Da leitora, jornalista e advogada Franssinete Florenzano, sobre a postagem Há certas decisões judiciais engraçadíssimas:
Paulo, meu querido amigo, neste post não posso deixar de manifestar meu pensamento diametralmente oposto ao seu – que, certamente, não levou em conta a dramática realidade atrás de uma situação aparentemente engraçada. Veja só: há portaria do Ibama determinando entre outros aspectos a distância mínima de 100 metros por parte do operador de embarcação e, no caso de aproximação voluntária de um animal – uma baleia, por exemplo - o desligamento do motor. No Código de Postura municipal é estabelecida distância mínima entre edificações, no Código de Trânsito é prevista a distância mínima para estacionar e para trafegar. Tais cuidados são antes de tudo regras de bom senso. E por que não para proteger uma mulher?

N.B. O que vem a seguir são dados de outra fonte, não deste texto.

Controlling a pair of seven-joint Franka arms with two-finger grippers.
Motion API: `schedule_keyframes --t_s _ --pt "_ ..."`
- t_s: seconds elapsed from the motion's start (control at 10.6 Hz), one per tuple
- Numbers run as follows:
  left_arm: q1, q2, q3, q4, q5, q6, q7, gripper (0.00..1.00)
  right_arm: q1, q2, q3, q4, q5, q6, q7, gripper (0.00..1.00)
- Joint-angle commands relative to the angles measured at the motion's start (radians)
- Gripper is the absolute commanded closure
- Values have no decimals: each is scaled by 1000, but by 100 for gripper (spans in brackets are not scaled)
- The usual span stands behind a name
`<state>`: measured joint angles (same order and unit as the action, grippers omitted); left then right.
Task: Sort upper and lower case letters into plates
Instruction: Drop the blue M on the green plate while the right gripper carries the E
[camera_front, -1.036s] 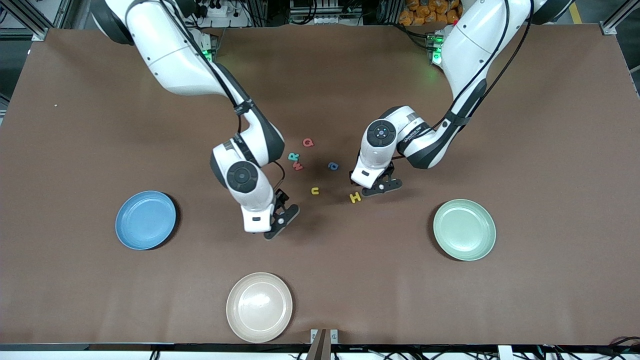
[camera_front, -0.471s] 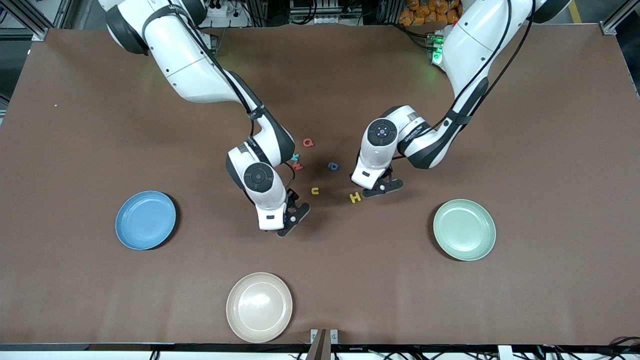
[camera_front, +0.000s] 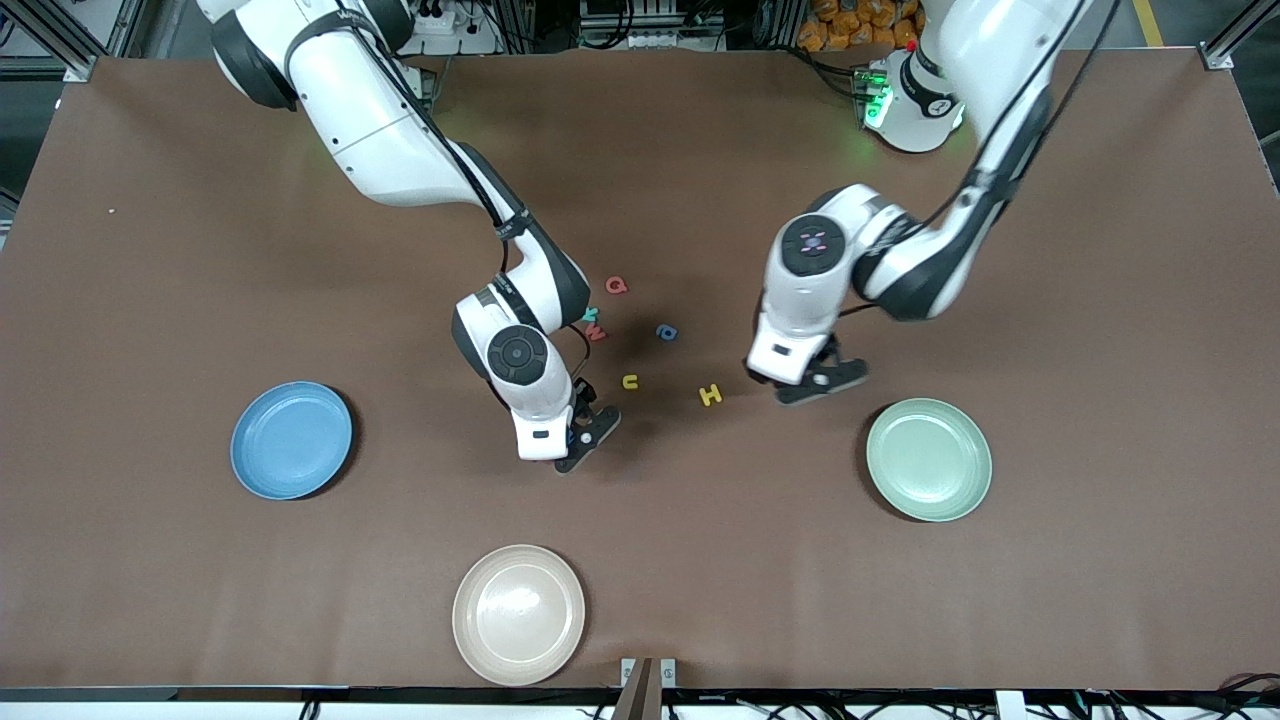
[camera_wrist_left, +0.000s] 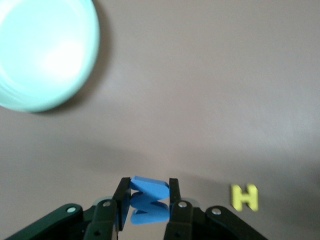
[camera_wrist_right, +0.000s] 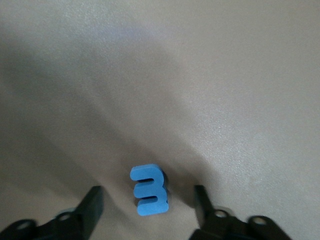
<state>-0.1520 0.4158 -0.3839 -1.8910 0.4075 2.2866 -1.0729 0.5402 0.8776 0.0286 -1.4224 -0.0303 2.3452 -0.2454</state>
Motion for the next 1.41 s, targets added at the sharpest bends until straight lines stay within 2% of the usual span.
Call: schedule_keyframes --t_s 0.0,0.09,0.47,0.66,0.85,0.94,1.13,1.32 --pt "102 -28 -7 -4 10 -7 140 100 3 26 -1 26 6 35 11 91" --pt "133 -28 -7 10 -7 -7 193 100 1 24 -3 25 6 39 9 100" --pt "236 -16 -6 44 -24 -7 381 100 -16 9 -3 28 6 39 8 100" --pt "269 1 -4 59 -23 -7 441 100 -35 -34 -4 16 4 20 3 100" --pt "285 38 -3 90 -18 -7 447 100 -58 -93 -4 4 4 -71 11 100" --pt "290 53 0 101 -13 -7 461 100 -81 -144 -7 -28 4 -117 9 100" --pt "307 81 2 116 -10 -3 488 100 -155 -279 -9 -189 1 -107 3 100" --pt "307 112 3 130 -6 1 488 100 -221 -365 -10 -266 -5 -113 8 100"
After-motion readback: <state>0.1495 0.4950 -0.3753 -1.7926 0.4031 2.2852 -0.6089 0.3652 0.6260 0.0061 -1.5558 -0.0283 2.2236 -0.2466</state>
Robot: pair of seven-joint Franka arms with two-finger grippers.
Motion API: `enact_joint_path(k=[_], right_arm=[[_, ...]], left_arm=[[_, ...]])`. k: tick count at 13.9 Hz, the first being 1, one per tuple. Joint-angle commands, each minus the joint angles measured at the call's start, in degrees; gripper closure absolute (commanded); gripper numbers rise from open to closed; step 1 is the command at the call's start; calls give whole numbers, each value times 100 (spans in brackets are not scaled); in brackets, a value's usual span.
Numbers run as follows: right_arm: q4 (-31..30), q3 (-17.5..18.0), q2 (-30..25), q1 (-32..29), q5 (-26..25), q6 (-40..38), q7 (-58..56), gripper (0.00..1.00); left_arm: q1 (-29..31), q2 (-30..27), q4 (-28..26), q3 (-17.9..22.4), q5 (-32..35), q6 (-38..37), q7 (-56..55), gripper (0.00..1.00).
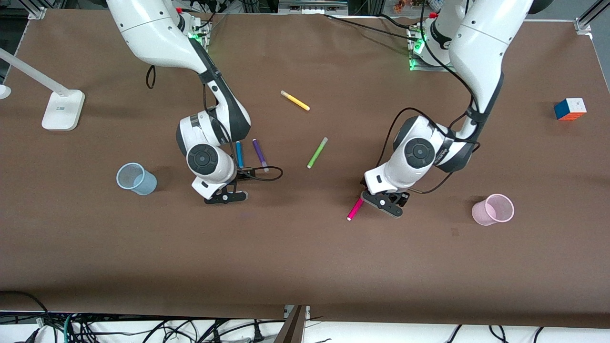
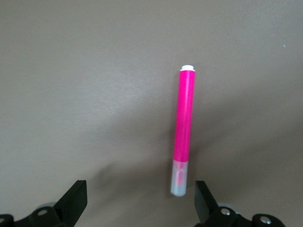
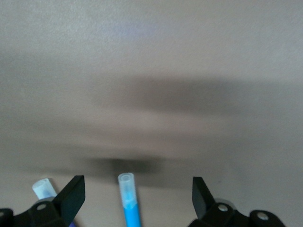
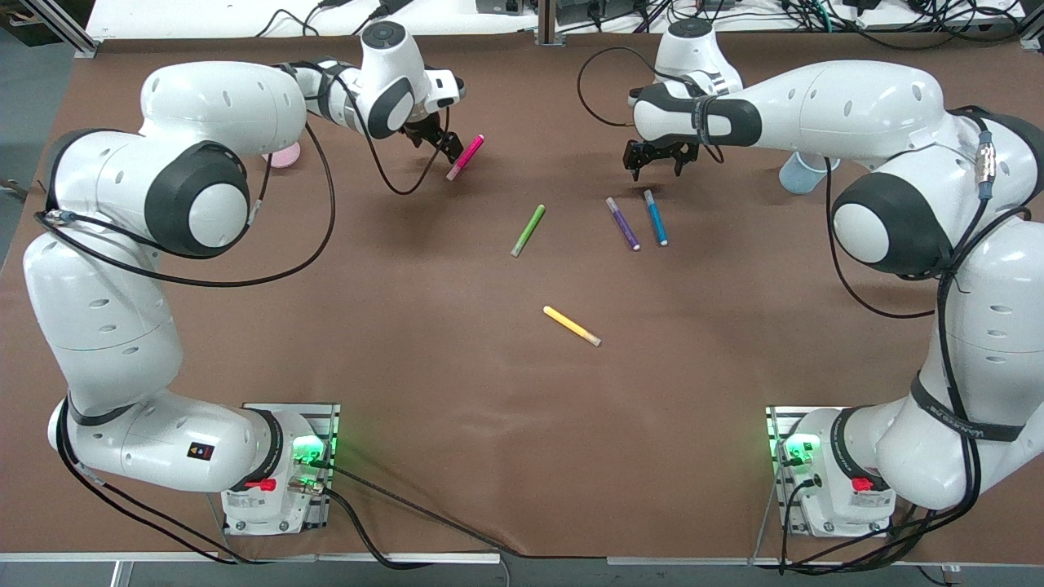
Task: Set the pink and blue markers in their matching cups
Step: 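Close the right gripper on the blue marker while the left gripper grasps the pink marker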
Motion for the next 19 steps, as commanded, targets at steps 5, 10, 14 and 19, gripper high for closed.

A Constituição Federal garante a qualquer cidadão o direito de ir, vir, ficar e se locomover. Por que uma mulher deve ficar privada desta liberdade absoluta em função do medo de agressão física ou verbal?
Durante séculos, a violência contra a mulher não teve qualquer importância social nem mesmo existência legal no Brasil. O assassinato, expressão máxima da violência por atentar contra o bem tutelado mais precioso - a vida -, não era reconhecido como crime se praticado por marido contra a esposa sobre quem pesasse a suspeita de infidelidade.
Na Grécia antiga, a mulher era tida como causadora de todos os males e desgraças do mundo por causa de Pandora que, por curiosidade feminina, abrira a caixa de todos os males. Na antiga Roma, as mulheres não eram consideradas cidadãs e, por isso, não podiam exercer cargos públicos (no Brasil, as mulheres passaram a ter direito a voto somente em 1932, no governo de Getúlio Vargas).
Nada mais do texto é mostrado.